First Published: 2-Sep-2016
Publisher: Royal Society of Chemistry
Citation: Nanoscale, 2016, 8 (36), pp. 16395-16404
Abstract: We present a new technique for the study of model membranes on the length-scale of a single nano-sized liposome. Silver decahedral nanoparticles have been encapsulated by a model unilamellar lipid bilayer creating nano-sized lipid vesicles. The metal core has two roles (i) increasing the polarizability of vesicles, enabling a single vesicle to be isolated and confined in an optical trap, and (ii) enhancing Raman scattering from the bilayer, via the high surface-plasmon field at the sharp vertices of the decahedral particles. Combined this has allowed us to measure a Raman fingerprint from a single vesicle of 50 nm-diameter, containing just ∼104 lipid molecules in a bilayer membrane over a surface area of <0.01 μm2, equivalent to a volume of approximately 1 zepto-litre.
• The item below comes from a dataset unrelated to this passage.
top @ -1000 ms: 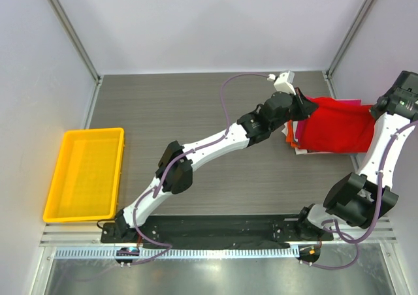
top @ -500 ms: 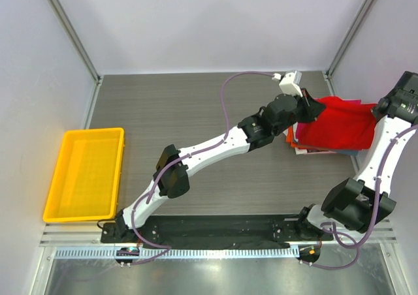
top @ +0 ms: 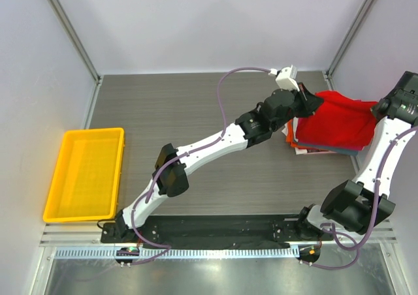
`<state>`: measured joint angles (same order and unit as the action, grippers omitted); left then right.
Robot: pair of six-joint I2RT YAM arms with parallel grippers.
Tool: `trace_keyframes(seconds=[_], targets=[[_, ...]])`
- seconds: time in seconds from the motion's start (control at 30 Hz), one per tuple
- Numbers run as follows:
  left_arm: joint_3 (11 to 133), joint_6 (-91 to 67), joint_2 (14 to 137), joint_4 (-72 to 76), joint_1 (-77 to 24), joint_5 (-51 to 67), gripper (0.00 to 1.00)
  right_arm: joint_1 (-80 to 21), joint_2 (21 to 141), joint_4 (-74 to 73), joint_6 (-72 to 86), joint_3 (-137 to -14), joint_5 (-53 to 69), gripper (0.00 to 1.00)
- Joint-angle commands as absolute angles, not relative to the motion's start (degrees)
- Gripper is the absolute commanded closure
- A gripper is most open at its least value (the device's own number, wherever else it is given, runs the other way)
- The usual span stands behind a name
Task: Fold and stack the t-shirts
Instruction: Neatly place the folded tshirt to the corner
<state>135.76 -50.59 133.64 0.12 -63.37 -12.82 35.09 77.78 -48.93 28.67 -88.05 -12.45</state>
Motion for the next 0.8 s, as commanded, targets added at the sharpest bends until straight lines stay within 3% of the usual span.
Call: trace_keyframes(seconds=[0.0,0.53,0.77], targets=[[140.0,-50.9,132.6,4.6,-61.6,-15.3,1.00,35.9,78.7,-46.1,28.8,-90.0,-15.5,0.99],[141.7,-60.8,141.4,9.8,-55.7,-11.1,1.00,35.9,85.7,-40.5,30.2,-90.5,-14.9,0.99],[144.6,-63.1,148.0,16.8,-54.1,-14.8,1.00,36.0,89.7,-33.8,32.6,-89.1,-13.0,0.99]])
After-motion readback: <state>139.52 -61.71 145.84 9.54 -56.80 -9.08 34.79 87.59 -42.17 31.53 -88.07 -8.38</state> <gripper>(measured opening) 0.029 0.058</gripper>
Raman scattering is a weak and inefficient process and previous studies have required either a substantially larger bilayer area in order to obtain a detectable signal, or the tagging of lipid molecules with a chromophore to provide an indirect probe of the bilayer. Our approach is fully label-free and bio-compatible and, in the future, it will enable much more localized studies of the heterogeneous structure of lipid bilayers and of membrane-bound components than is currently possible.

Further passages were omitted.